ポスコは、台風11号で浸水被害を受けた浦項製鉄所の完全復旧は来年第1四半期まで困難だと26日、明らかにした。当初、年末までに十分、正常化できるとしていた。

韓国産業通商資源省のチャン·ヨンジン1次官はこの日、世宗市で開かれた記者懇談会で「浦項製鉄所18工場のうち、13工場が年内に正常化され、残りの工場は来年第1四半期程度に正常化できるだろう」と話した。 製鉄所の正常化に6か月かかるという韓国政府の従来の立場を再確認したのだ。

「Yahoo!ニュース」より

なんと、世界的に景気が落ち込んで鉄鋼需要が減っているところに、台風被害で工場の一部が当分操業ができなくなってしまったのだ。踏んだり蹴ったりである。

そして、その中でも稼ぎ頭である半導体産業の未来はかなり暗い。

産業通商資源部は「インフレーションにともなう購買力の低下でスマートフォンなど消費者用情報技術(IT)製品の需要が鈍化し、DRAM価格の下落やNAND供給過剰などが重なった影響」と分析した。統計庁の8月産業活動動向によると、半導体の在庫は1年間に67.3%も増加した。

「中央日報」より

半導体の輸出先でお得様の支那が、経済停滞とそもそも韓国からの輸入を必要としなくなりつつあることで、買ってくれなくなってきているのだ。自前で作ることが出来るのをわざわざ韓国からは買わない。品質は大して良くもないからね。

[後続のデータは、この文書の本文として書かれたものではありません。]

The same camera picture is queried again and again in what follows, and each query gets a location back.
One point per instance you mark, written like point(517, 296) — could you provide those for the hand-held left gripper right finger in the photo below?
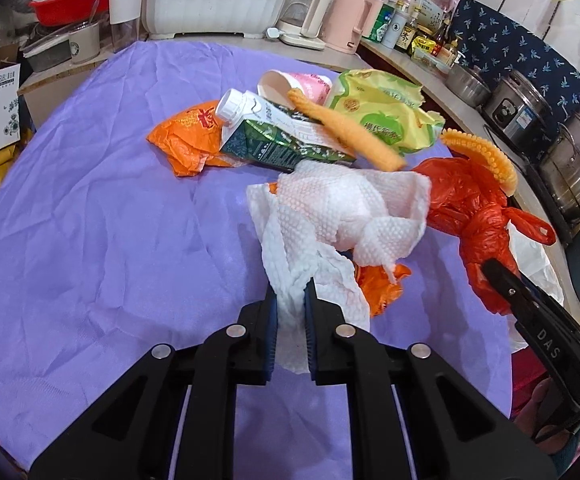
point(310, 340)

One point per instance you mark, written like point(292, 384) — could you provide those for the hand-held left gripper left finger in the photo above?
point(270, 340)

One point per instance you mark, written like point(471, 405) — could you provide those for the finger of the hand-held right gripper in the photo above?
point(500, 277)

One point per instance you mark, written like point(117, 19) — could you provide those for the red plastic bag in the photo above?
point(460, 195)

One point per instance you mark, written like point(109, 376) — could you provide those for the white paper towel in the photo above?
point(330, 200)

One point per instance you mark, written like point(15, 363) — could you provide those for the green white milk carton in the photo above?
point(265, 145)

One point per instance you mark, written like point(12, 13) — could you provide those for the yellow green plastic bag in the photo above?
point(385, 110)

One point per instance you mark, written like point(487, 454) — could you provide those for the person's right hand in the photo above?
point(537, 405)

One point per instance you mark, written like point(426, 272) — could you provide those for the white plastic bag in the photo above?
point(535, 265)

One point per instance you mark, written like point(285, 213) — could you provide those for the small orange plastic wrapper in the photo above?
point(377, 287)

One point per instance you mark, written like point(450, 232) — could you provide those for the orange ribbed rubber toy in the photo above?
point(495, 157)

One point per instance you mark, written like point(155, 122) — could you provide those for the steel rice cooker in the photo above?
point(515, 110)

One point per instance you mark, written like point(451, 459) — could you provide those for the small steel pot with lid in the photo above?
point(467, 85)

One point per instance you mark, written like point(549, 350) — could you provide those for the orange plush stick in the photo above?
point(350, 135)

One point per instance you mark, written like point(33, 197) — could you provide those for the large orange snack wrapper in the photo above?
point(184, 135)

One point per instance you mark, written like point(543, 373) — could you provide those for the amber glass bottle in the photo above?
point(452, 52)

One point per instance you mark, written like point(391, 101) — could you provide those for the blue leaf patterned cloth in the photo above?
point(520, 45)

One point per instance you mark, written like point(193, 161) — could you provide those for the yellow seasoning packet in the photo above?
point(424, 46)

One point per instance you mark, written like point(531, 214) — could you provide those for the dark sauce bottle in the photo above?
point(442, 35)

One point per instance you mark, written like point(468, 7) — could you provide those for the pink floral paper cup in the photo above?
point(310, 87)

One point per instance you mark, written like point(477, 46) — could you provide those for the glass bottle yellow label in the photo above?
point(414, 30)

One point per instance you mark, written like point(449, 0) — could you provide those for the white canister blue label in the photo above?
point(402, 30)

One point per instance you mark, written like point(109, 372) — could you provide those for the white printed box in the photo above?
point(430, 10)

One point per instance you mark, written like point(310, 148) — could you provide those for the green printed box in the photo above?
point(377, 22)

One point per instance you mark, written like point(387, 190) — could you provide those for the pink electric kettle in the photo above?
point(345, 20)

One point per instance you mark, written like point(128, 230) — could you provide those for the white power plug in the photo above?
point(273, 34)

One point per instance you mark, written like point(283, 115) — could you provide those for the white blender jug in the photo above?
point(295, 15)

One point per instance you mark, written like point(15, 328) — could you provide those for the white dish drainer with lid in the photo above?
point(209, 10)

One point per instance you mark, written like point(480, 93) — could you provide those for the beige cup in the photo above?
point(84, 42)

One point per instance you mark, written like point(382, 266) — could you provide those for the clear plastic container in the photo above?
point(44, 55)

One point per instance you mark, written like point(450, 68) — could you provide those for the clear canister white lid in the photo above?
point(125, 0)

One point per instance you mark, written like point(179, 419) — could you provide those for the metal spoon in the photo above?
point(93, 10)

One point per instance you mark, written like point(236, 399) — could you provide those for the red plastic basin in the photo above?
point(59, 10)

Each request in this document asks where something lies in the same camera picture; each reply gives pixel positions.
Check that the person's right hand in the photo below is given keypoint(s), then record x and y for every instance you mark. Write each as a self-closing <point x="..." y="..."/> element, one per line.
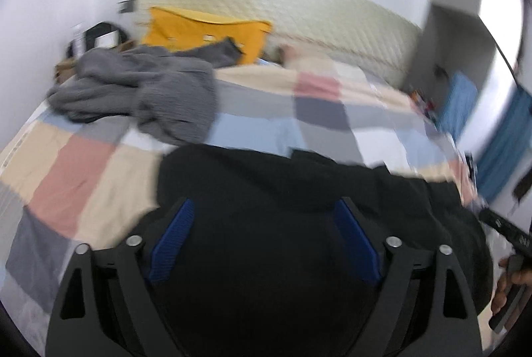
<point x="503" y="286"/>

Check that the blue hanging cloth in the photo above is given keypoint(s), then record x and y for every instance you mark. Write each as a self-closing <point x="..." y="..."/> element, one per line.
<point x="505" y="149"/>

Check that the pastel checkered blanket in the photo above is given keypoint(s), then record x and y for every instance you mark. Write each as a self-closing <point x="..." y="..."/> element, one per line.
<point x="83" y="174"/>

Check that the black puffer jacket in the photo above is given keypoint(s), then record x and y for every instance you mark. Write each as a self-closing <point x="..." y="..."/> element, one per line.
<point x="270" y="215"/>

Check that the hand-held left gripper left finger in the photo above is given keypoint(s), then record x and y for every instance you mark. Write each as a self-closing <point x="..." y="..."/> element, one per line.
<point x="172" y="242"/>

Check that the pink pillow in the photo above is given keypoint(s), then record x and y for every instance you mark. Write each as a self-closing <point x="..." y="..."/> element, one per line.
<point x="289" y="53"/>

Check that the cream quilted headboard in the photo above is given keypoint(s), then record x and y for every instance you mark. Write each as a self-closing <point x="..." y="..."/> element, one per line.
<point x="332" y="24"/>

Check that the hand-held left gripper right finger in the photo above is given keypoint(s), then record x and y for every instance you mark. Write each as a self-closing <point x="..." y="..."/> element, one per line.
<point x="357" y="242"/>

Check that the yellow pillow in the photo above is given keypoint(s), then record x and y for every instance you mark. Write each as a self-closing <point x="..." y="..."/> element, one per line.
<point x="187" y="28"/>

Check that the dark wall socket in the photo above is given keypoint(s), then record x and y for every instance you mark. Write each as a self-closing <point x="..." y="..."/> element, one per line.
<point x="126" y="6"/>

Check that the black bag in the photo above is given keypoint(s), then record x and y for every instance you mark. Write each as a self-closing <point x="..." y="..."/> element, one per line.
<point x="93" y="32"/>

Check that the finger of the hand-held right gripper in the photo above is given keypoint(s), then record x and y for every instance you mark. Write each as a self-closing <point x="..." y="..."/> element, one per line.
<point x="505" y="225"/>

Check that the cluster of small bottles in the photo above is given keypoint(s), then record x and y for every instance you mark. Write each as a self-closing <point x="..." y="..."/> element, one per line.
<point x="422" y="103"/>

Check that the grey fleece garment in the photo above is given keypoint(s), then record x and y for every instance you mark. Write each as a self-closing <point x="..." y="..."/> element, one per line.
<point x="166" y="91"/>

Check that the blue towel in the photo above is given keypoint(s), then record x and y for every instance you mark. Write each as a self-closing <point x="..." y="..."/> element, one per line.
<point x="459" y="107"/>

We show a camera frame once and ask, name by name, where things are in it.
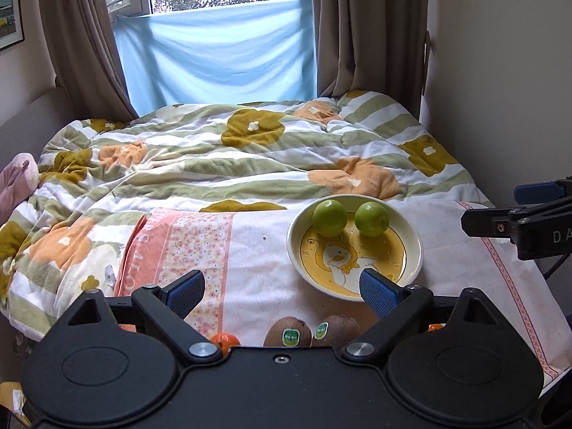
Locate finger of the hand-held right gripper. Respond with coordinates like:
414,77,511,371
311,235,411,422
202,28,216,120
461,201,555,241
514,179,572,208

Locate black cable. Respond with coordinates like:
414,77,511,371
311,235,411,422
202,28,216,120
542,257,570,278

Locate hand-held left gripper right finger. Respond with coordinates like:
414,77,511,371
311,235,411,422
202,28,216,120
340,268,494,365

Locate pink floral towel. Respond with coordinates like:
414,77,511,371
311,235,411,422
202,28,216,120
114,199,561,378

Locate beige headboard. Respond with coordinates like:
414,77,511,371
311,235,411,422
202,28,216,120
0,86,79,175

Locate cream bowl with duck print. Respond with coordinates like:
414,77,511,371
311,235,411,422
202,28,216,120
286,195,424,303

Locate light blue cloth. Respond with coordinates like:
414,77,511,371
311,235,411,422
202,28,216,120
114,0,319,117

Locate floral striped quilt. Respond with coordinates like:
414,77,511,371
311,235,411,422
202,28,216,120
0,90,494,340

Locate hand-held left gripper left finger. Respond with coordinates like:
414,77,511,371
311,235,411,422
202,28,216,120
66,270,224,365

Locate brown curtain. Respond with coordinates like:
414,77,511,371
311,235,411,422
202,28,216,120
36,0,139,121
308,0,430,99

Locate cardboard box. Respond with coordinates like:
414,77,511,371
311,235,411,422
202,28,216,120
0,380,32,429

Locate green apple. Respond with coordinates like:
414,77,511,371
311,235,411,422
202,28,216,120
354,201,390,237
312,199,347,237

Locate pink plush pillow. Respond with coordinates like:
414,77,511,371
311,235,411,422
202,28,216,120
0,153,40,215

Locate brown kiwi with green sticker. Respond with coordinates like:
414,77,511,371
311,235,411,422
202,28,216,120
263,316,314,348
311,315,362,348

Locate framed wall picture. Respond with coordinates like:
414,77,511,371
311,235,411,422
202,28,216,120
0,0,24,52

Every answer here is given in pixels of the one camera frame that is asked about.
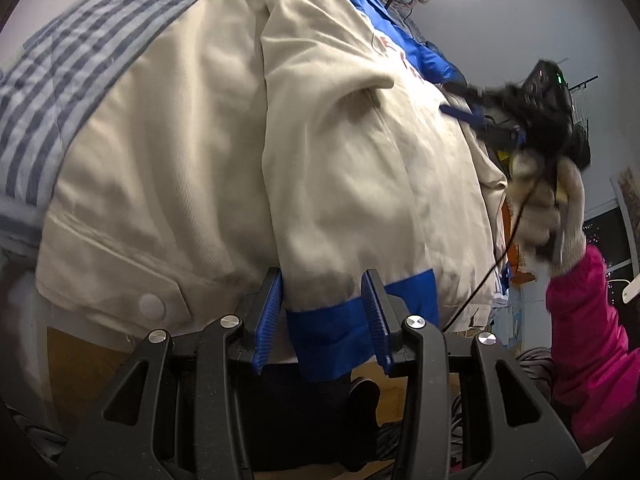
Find orange wooden bed frame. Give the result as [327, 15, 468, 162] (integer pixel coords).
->
[501, 199, 537, 287]

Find white charger with cable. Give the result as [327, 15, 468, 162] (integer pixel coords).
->
[621, 274, 640, 307]

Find cream and blue jacket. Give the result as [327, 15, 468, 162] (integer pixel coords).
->
[35, 0, 511, 383]

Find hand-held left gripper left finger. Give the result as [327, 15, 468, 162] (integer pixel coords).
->
[57, 267, 287, 480]

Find person's leg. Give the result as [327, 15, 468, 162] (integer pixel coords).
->
[252, 360, 382, 473]

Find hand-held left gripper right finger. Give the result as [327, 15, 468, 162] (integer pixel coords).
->
[360, 269, 586, 480]

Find person's right hand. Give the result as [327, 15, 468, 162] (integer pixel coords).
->
[506, 151, 587, 277]

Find wall poster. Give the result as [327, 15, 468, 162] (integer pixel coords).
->
[610, 165, 640, 258]

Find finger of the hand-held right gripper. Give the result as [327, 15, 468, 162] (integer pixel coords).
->
[444, 81, 507, 107]
[439, 104, 524, 148]

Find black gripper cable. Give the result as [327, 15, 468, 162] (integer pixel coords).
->
[441, 172, 548, 332]

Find blue striped bedspread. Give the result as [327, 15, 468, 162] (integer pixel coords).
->
[0, 0, 281, 271]

そんなわけで先の展望は読みにくいが、韓国にとっては年末にかけて明るい材料が見当たらないのがネックだね。韓国兵器が大量に売れたのが救いかもしれないが、兵器産業はさほど儲けがでる分野じゃないからね。

コメント

  1. 木霊さん、こんにちは

    韓国は、安易にスワップ!スワップ!と国際社会にオウム返しせず、不動産でも有価証券でも金でも売れる資産を売って、今回の世界的リセッションに備えて外貨を溜めておくべきですね。

    韓国の場合、外貨を飛ばす主な理由は加工業に必要な輸入材の支払いですから、企業生産が落ち込めば、当然外貨払いも減ります。3Q.でどれだけドルを溶かしたかで、国内経済の状況もみえてくるでしょう。いまのウォン安基調のまま外貨払いが減少でもしていれば、それは企業業績の悪化とすぐ判りますね。

    さて、ユンユン政権はどう立ち回りますか。

    • 外貨は貯めたいけれども、使わなければ防衛できない。なんともジレンマですね。
      何か有効な手を打つかどうかを注意深く見ていますよ。

  2. 武器の話、本当なんですかねぇ。
    ウクライナは、「鉄道」でどういう目にあったのか、忘れたんでしょうか。

    • 残念な事に本当のようですよ。
      技術とセットで売ったので、「大儲け」という形にはならない感じですが、少しでも外貨が欲しい時期なので、良かったのでは無いでしょうか。

      ウクライナの鉄道ですか、韓国製のを買ってトラブル多発だったんでしたっけ。
      でも、戦争で破壊されてしまったでしょうから、証拠隠滅といった感じで韓国としては助かったのかも?詳しい事はサッパリ分かりませんが。